What all this means in practice is that there is an additional tax deduction a company can now make for its R&D costs, if the actual R&D work is performed by a subcontracted party (university/research institute etc). The "bonus" deduction is 50% on top of the existing deduction which is 100% – bringing the total deduction to whopping 150% and richly earning the designation "super-deduction".
The minimum threshold for tax deductible costs per fiscal year is EUR 10,000 and the maximum limit is one million euro, meaning that the actual additional tax deduction is between EUR 5,000-500,000 per fiscal year.
The super-deduction is available for all companies operating in Finland, both domestic and international.
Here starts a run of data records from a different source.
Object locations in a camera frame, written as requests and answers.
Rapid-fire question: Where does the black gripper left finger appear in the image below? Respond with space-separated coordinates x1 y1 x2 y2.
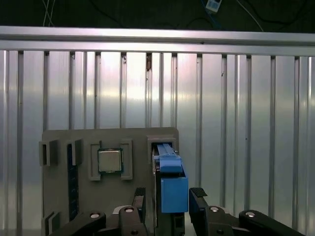
58 187 148 236

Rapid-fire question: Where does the dark RAM stick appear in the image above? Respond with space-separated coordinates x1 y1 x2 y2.
66 144 80 221

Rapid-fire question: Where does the silver CPU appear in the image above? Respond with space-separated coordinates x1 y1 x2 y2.
97 147 123 174

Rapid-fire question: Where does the white device with blue label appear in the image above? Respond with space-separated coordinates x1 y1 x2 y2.
206 0 223 13

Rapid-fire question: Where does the grey parts rack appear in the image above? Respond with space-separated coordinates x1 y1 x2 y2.
38 127 180 236

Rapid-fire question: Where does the white floor cable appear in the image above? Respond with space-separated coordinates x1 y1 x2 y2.
236 0 264 32
42 0 57 27

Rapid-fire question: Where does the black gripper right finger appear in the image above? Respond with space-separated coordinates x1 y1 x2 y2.
189 187 306 236
The new law is the most recent example of Prime Minister Sanna Marin's Government's commitment to elevate R&D pursuits in the country. The 2019 Government Agenda lists – as one specific goal – the raising of the share of R&D of Gross Domestic Product (GDP) to four percent by 2030.
Furthermore, Finland adopted a National Roadmap for Research, Development and Innovation (RDI) in April 2020 to improve the global attractiveness of the Finnish RDI environment and encourage businesses to invest more in RDI in Finland. In the Roadmap, the Government maintains that high-quality competence is "the backdrop for creating innovation activities which are internationally competitive and which promote the renewal of society".
Client Director Miika Wires from Corporate Taxation Unit (Steering and Development) at Finnish Tax Administration says that many countries around the world have some kind of R&D incentives. However, there is big variation in the form of incentives between different countries which makes benchmarking a bit challenging.
"I would say that in comparing Finland to, for example, the other Nordic countries, we are doing very well in this regard – and also, in the big picture we are going strong: the new 50 % additional deduction is a relatively high 'super-deduction' percentage. There is a deduction of up to 150% in total of these costs," says Wires.
In addition, according to Wires Finland has "packaged" the super deduction in a relatively straightforward and simple incentive form that makes the whole concept easy enough to understand. He says that easy comprehension of the tax deduction language is not exactly the norm in many, many countries.
"In fact, in some cases the language can be difficult to understand even by a tax professional."
Wires also notes that the new law targets a very wide range of businesses on equal terms. "I think that this factor reflects Finnish equality quite well – as well as Finnish values in general," he adds.
Furthermore, what is noteworthy in the new super-deduction is also the possibility to carry forward and deduct the costs during the following 10 years in a loss-making situation.
Kaija Laitinen, Senior Advisor, Global Insight at Invest in Finland, comments that the Government is focusing its attention on the right issue with the new tax deduction.
"The state is helping out companies – also international players operating in Finland – to seek renewal through R&D activities. In this present Covid situation, this is very important," says Laitinen.
"When you boost your R&D, that's a key to finding new innovations, and, ultimately, securing worthwhile competitive edge."